Likewise, Lily James’ Mrs. de Winter is significantly more assertive than Daphne du Maurier painted her as. Though she is still susceptible to Mrs. Danvers’ psychological manipulation, she refuses to acquiesce to the controlling housekeeper.
7 The Same: Mrs. Danvers
While Maxim and Mrs. de Winter might be slightly different people in the Netflix adaptation than in the original novel, Mrs. Danvers is no doubt the same: a conniving woman whose unhealthy obsession with Rebecca has pushed her to extraordinary lengths.
She tries at every turn to unseat the new Mrs. de Winter ― to keep her from taking Rebecca’s place, even if it means forsaking everything else.
6 Changed: Maxim Gets Arrested
While the investigation into Rebecca’s death is an important part of the book’s story, it doesn’t end with Maxim’s arrest like in the Netflix version.
This plot point was invented for the film to add tension and make the new Mrs. de Winter’s quest to “prove” her husband’s innocence all the more essential.
5 The Same: Maxim’s Confession
In both the book version and the Netflix version of the story, Maxim admits privately to murdering Rebecca.
This plot point wasn’t, however, included in Alfred Hitchcock’s Best-Picture-winning adaptation of the novel, on account of the Hollywood Production Guide at the time stating the someone who had murdered a spouse had to be held accountable for their crime.
4 Changed: Mrs. Danvers’ Death
The novel ends somewhat ambiguously with Maxim and the new Mrs. de Winter witnessing Manderley on fire, with the implication being that Mrs. Danvers has set it ablaze.
However, the adaptation continues telling the story from there, as Mrs. de Winter witnesses Mrs. Danvers drowning herself, permanently tying together her fate with Rebecca’s.
3 The Same: The Costume Ball
The costume ball scene from the original novel is one of its most memorable moments ― the tipping point in Mrs. Danvers’ emotional torture of Mr. de Winter’s new bride. Danvers encourages Mrs. de Winter to wear a dress to the costume ball based off of the one worn by one of Maxim’s ancestors, Caroline de Winter, hiding the fact that Rebecca wore the same dress one year before.
This scene is kept intact in the adaptation as a way of showing Danvers’ contempt for the new Mrs. de Winter ― tricking her into comparing herself to her predecessor as a way of showing her she’ll never live up to that image.
2 Changed: The Ending
As the book version ends with Manderley burning to the ground, there’s a lot left ambiguous about how Mr. and Mrs. de Winter’s relationship will progress.

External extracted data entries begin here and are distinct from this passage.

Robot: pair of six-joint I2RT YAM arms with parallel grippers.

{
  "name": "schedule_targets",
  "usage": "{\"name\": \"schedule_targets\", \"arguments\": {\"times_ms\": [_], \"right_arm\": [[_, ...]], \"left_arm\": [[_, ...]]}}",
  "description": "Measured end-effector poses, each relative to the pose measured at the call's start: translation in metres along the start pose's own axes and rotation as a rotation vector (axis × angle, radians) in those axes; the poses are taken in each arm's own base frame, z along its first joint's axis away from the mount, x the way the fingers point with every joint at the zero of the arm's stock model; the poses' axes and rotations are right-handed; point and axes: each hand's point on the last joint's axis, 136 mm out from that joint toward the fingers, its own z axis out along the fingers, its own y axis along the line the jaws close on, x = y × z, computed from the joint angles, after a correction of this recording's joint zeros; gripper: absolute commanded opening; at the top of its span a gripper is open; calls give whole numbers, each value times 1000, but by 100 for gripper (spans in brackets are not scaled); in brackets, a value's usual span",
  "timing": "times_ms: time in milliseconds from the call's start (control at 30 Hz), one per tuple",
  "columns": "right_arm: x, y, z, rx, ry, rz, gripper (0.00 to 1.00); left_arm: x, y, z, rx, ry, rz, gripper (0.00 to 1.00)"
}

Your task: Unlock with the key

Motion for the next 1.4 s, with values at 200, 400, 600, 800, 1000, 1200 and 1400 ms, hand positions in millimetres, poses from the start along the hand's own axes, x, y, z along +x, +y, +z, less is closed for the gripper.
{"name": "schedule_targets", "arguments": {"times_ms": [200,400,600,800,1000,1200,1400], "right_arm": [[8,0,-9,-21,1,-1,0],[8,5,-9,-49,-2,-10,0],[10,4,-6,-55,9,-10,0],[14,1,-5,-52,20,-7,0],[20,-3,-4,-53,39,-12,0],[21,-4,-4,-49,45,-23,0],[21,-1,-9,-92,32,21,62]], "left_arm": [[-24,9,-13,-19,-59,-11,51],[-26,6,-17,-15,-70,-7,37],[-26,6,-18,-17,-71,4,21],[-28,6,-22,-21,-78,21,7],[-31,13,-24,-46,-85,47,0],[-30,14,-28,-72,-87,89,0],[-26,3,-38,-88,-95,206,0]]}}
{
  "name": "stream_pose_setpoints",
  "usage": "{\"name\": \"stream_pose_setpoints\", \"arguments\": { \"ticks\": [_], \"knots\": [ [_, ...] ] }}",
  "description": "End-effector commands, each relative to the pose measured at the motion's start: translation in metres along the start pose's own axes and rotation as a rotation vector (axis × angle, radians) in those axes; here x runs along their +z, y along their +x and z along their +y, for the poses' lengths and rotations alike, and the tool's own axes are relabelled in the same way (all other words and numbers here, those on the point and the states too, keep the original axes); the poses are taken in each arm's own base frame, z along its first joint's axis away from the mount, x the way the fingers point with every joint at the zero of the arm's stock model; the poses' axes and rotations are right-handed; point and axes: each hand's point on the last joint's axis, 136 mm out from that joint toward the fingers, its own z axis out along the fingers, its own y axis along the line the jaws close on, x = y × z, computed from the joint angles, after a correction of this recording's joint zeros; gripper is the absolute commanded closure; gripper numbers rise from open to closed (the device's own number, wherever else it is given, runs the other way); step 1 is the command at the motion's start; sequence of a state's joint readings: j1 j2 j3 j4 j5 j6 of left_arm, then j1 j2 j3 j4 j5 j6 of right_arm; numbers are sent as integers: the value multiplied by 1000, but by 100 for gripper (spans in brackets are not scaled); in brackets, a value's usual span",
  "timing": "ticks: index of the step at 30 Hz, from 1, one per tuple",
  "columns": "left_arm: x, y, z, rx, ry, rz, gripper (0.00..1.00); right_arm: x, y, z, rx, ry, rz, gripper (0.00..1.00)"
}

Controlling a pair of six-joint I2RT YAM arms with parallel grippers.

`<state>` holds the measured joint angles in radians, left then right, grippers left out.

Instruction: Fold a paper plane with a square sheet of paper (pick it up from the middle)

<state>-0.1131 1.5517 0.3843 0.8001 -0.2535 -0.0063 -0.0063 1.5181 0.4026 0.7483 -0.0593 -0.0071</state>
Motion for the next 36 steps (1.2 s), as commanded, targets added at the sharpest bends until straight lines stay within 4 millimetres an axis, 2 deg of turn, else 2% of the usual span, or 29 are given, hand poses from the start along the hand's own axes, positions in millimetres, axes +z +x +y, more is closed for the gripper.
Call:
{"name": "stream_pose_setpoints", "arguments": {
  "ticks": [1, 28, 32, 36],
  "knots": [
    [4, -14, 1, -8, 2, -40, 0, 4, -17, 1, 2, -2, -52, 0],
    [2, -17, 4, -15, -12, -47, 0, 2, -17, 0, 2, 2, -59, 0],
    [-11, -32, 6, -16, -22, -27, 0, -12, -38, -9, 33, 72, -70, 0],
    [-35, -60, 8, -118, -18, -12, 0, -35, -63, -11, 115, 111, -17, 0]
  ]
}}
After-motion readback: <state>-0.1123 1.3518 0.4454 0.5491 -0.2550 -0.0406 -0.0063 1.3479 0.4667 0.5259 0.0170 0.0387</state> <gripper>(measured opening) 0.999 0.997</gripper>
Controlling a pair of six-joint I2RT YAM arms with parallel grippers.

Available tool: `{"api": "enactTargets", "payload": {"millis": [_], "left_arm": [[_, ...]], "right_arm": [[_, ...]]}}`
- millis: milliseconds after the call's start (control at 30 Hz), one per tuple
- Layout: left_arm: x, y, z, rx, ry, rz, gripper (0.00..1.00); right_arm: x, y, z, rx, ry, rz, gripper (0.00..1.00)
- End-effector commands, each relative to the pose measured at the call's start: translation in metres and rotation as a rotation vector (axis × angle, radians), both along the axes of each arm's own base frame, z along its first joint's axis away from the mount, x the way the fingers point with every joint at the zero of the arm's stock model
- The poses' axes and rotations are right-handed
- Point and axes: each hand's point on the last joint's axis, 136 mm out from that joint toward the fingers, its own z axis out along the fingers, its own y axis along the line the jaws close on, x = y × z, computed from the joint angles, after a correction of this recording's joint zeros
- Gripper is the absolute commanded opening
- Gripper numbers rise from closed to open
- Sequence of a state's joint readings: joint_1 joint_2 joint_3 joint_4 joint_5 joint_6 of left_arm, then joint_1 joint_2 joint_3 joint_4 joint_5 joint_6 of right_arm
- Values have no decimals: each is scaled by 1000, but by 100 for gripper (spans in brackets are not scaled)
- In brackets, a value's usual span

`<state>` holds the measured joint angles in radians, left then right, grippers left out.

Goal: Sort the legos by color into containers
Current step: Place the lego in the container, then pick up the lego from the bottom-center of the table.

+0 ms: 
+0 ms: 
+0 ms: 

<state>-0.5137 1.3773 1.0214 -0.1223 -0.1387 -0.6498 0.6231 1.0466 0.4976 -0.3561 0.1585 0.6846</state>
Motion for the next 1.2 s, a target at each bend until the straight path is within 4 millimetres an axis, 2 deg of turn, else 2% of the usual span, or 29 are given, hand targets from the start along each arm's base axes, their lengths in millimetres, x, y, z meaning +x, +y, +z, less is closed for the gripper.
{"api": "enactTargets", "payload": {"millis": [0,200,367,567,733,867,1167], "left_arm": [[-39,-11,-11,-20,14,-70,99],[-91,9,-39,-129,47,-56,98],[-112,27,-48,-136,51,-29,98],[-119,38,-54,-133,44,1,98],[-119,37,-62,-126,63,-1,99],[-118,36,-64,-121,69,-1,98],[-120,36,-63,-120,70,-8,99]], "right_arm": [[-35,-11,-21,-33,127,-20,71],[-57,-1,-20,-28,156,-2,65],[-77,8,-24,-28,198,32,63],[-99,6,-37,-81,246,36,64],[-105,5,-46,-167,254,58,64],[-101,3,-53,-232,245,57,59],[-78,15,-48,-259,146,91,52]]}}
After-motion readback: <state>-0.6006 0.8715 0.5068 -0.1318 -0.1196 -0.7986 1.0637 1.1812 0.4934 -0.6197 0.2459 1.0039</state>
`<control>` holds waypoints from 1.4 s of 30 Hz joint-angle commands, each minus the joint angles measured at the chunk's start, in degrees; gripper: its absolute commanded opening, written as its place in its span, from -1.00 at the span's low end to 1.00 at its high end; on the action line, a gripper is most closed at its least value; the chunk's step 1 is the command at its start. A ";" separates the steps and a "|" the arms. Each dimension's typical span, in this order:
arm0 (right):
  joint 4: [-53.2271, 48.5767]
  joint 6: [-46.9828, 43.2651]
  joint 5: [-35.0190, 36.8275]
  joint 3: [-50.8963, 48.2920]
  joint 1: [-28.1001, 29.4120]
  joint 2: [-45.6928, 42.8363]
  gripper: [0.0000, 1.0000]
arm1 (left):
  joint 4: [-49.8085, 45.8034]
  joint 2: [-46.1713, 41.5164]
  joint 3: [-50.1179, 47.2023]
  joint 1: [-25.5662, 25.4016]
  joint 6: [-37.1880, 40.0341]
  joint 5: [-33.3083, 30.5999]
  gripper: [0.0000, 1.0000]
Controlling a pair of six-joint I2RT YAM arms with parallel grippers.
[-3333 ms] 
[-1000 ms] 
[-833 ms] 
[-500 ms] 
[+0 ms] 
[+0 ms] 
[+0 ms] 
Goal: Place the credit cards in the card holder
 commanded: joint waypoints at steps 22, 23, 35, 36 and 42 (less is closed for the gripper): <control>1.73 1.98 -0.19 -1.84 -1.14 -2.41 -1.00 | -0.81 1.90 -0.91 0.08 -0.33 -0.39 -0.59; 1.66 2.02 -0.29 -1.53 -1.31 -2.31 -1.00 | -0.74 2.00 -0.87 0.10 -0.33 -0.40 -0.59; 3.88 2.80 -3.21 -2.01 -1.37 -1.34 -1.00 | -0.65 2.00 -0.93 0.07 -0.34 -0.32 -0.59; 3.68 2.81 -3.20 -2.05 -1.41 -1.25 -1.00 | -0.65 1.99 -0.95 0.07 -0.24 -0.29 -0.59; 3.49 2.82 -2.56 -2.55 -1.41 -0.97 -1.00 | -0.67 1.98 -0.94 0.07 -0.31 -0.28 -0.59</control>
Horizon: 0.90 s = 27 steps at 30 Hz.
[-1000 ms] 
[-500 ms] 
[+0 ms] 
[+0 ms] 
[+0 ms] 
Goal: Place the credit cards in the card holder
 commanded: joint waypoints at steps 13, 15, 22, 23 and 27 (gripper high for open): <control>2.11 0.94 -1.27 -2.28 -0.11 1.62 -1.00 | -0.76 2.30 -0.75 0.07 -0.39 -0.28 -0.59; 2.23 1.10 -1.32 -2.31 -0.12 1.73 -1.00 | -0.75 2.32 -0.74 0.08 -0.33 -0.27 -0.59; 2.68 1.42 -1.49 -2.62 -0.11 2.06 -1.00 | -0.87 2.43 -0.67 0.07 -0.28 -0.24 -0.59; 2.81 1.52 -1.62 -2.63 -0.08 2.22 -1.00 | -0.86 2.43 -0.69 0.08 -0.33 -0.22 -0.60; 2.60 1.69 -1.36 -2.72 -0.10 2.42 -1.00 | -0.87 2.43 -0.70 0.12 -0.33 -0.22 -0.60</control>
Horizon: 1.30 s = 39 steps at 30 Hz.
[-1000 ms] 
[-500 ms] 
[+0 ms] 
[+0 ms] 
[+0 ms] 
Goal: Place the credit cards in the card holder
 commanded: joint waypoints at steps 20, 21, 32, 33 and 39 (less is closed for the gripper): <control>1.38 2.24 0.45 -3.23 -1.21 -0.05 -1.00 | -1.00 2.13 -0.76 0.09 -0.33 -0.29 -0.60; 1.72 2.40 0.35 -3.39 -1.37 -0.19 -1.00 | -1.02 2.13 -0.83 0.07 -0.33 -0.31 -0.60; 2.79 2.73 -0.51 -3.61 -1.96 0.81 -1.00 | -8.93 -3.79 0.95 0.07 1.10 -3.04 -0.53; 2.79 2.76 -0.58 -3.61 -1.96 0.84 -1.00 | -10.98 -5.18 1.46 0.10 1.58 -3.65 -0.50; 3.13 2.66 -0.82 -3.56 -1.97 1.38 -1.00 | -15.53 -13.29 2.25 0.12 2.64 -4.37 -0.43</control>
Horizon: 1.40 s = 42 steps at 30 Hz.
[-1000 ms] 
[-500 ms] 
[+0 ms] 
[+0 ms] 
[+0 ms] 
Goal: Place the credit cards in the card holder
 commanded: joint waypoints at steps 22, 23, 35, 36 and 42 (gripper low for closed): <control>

Wheatley’s version at least gives a sort of resolution to their story; he shows them happy and content, looking for a new home where they can start over. But as Wheatley stated himself, this version is more bittersweet than anything else because of the implications caused by Maxim admitting to Rebecca’s murder.
1 The Same: Rebecca’s Motives
In both the book and movie versions of Rebecca, the new Mrs. de Winter learns from Maxim that Rebecca was actually an insufferable, selfish bully rather than an idealistic companion: what Mrs. de Winter thought she knew about Rebecca was simply a façade.
Rebecca’s motive for manipulating her husband into killing her (by telling him that she’s having another man’s child and he’ll be forced to raise it as his) is that she’s been diagnosed with cancer. She fears a slow and painful death, so she decides to speed up her demise while bringing Maxim down with her.